= Exercise requirements =
Word for word, give the data again without its pictures.

[Dataset records — start]

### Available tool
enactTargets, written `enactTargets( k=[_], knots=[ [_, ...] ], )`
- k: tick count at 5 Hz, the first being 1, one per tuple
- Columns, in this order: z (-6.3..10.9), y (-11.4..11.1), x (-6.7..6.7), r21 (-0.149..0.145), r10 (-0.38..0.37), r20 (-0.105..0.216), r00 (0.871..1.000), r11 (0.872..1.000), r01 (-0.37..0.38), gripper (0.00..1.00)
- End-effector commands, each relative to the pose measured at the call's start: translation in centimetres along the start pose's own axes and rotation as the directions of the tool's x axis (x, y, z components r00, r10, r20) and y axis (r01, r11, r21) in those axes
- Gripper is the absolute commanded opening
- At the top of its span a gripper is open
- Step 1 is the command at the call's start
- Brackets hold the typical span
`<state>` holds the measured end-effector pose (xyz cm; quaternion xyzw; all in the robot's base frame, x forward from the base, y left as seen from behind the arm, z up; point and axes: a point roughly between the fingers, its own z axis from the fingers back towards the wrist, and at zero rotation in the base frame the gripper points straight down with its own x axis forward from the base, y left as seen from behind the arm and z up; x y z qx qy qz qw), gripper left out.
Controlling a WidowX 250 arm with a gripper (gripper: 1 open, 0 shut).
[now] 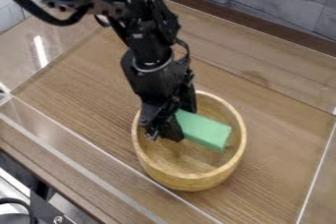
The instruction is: Move green object from inside the wooden bowl to the table next to it
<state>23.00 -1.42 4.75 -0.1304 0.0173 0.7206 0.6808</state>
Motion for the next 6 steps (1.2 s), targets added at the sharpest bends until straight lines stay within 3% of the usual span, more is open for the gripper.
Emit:
enactTargets(
  k=[1, 2, 4, 5, 6],
  knots=[
    [2.1, -1.6, -0.6, -0.052, 0.045, 0.009, 0.999, 0.998, -0.044, 0.0],
    [3.6, -2.3, -0.9, -0.065, 0.094, 0.012, 0.996, 0.994, -0.093, 0.0],
    [3.4, -4.1, 1.7, -0.05, 0.055, -0.031, 0.998, 0.997, -0.057, 0.0],
    [4.9, -3.9, 1.8, -0.04, 0.04, -0.045, 0.998, 0.998, -0.041, 0.0],
    [5.4, -5.5, 1.3, -0.009, -0.068, -0.08, 0.994, 0.998, 0.068, 0.0]
  ],
)
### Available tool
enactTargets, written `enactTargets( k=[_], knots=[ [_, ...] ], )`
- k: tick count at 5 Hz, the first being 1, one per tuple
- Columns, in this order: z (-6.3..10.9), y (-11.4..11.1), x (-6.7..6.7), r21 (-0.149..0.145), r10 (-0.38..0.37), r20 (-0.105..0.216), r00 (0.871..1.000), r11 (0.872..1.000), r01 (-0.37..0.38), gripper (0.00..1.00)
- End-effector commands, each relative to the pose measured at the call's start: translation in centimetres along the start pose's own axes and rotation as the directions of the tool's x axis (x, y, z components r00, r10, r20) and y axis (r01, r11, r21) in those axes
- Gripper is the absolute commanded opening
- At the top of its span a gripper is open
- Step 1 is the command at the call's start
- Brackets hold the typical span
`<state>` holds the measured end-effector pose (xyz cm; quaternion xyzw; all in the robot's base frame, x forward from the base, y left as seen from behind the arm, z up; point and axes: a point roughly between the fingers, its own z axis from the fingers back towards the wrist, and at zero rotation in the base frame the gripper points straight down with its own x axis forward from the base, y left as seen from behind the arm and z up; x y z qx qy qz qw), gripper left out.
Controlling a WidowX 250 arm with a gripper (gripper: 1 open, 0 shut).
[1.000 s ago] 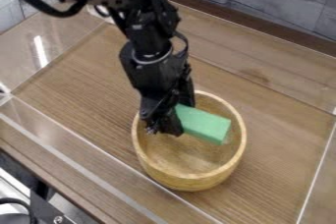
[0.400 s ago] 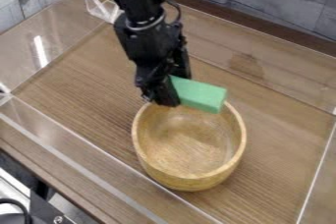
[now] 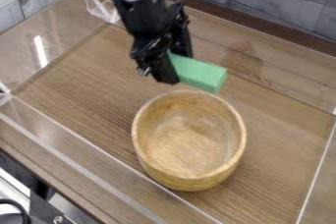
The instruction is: Move green object from inside the wooden bowl to the table next to it
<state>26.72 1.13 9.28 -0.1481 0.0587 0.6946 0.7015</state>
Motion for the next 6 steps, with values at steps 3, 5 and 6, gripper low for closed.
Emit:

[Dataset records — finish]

= Reply =
### Available tool
enactTargets, written `enactTargets( k=[_], knots=[ [_, ...] ], )`
- k: tick count at 5 Hz, the first being 1, one per tuple
- Columns, in this order: z (-6.3..10.9), y (-11.4..11.1), x (-6.7..6.7), r21 (-0.149..0.145), r10 (-0.38..0.37), r20 (-0.105..0.216), r00 (0.871..1.000), r11 (0.872..1.000), r01 (-0.37..0.38), gripper (0.00..1.00)
- End-effector commands, each relative to the pose measured at the call's start: translation in centimetres along the start pose's own axes and rotation as the directions of the tool's x axis (x, y, z components r00, r10, r20) and y axis (r01, r11, r21) in those axes
- Gripper is the absolute commanded opening
- At the top of its span a gripper is open
- Step 1 is the command at the call's start
- Brackets hold the typical span
`<state>` holds the measured end-effector pose (xyz cm; quaternion xyzw; all in the robot's base frame, x forward from the base, y left as seen from behind the arm, z up; point and axes: a point roughly between the fingers, its own z axis from the fingers back towards the wrist, and at zero rotation in the base frame the gripper points straight down with its own x axis forward from the base, y left as seen from behind the arm and z up; x y z qx qy qz qw), gripper left out.
Controlling a WidowX 250 arm with a gripper (gripper: 1 open, 0 shut).
[now] 
The instruction is: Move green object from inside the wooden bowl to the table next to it
<state>23.00 -1.42 4.75 -0.1304 0.0173 0.7206 0.6808</state>
Motion for the next 6 steps (1.2 s), targets added at the sharpest bends until straight lines stay within 3% of the usual span, more is open for the gripper.
Emit:
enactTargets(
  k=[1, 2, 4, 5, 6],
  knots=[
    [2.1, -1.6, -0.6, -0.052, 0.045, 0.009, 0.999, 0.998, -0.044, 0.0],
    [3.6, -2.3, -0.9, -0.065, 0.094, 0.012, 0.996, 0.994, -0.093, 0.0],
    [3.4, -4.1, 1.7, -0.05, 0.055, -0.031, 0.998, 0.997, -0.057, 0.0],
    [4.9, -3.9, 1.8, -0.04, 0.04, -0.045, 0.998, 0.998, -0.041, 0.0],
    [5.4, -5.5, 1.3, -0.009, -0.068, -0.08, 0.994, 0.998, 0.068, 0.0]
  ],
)
### Available tool
enactTargets, written `enactTargets( k=[_], knots=[ [_, ...] ], )`
- k: tick count at 5 Hz, the first being 1, one per tuple
- Columns, in this order: z (-6.3..10.9), y (-11.4..11.1), x (-6.7..6.7), r21 (-0.149..0.145), r10 (-0.38..0.37), r20 (-0.105..0.216), r00 (0.871..1.000), r11 (0.872..1.000), r01 (-0.37..0.38), gripper (0.00..1.00)
- End-effector commands, each relative to the pose measured at the call's start: translation in centimetres along the start pose's own axes and rotation as the directions of the tool's x axis (x, y, z components r00, r10, r20) and y axis (r01, r11, r21) in those axes
- Gripper is the absolute commanded opening
- At the top of its span a gripper is open
- Step 1 is the command at the call's start
- Brackets hold the typical span
`<state>` holds the measured end-effector pose (xyz cm; quaternion xyzw; all in the robot's base frame, x forward from the base, y left as seen from behind the arm, z up; point and axes: a point roughly between the fingers, its own z axis from the fingers back towards the wrist, and at zero rotation in the base frame the gripper points straight down with its own x axis forward from the base, y left as seen from behind the arm and z up; x y z qx qy qz qw), gripper left out.
Controlling a WidowX 250 arm with a gripper (gripper: 1 open, 0 shut).
[1.000 s ago] 
[0.400 s ago] 
[now] 
The instruction is: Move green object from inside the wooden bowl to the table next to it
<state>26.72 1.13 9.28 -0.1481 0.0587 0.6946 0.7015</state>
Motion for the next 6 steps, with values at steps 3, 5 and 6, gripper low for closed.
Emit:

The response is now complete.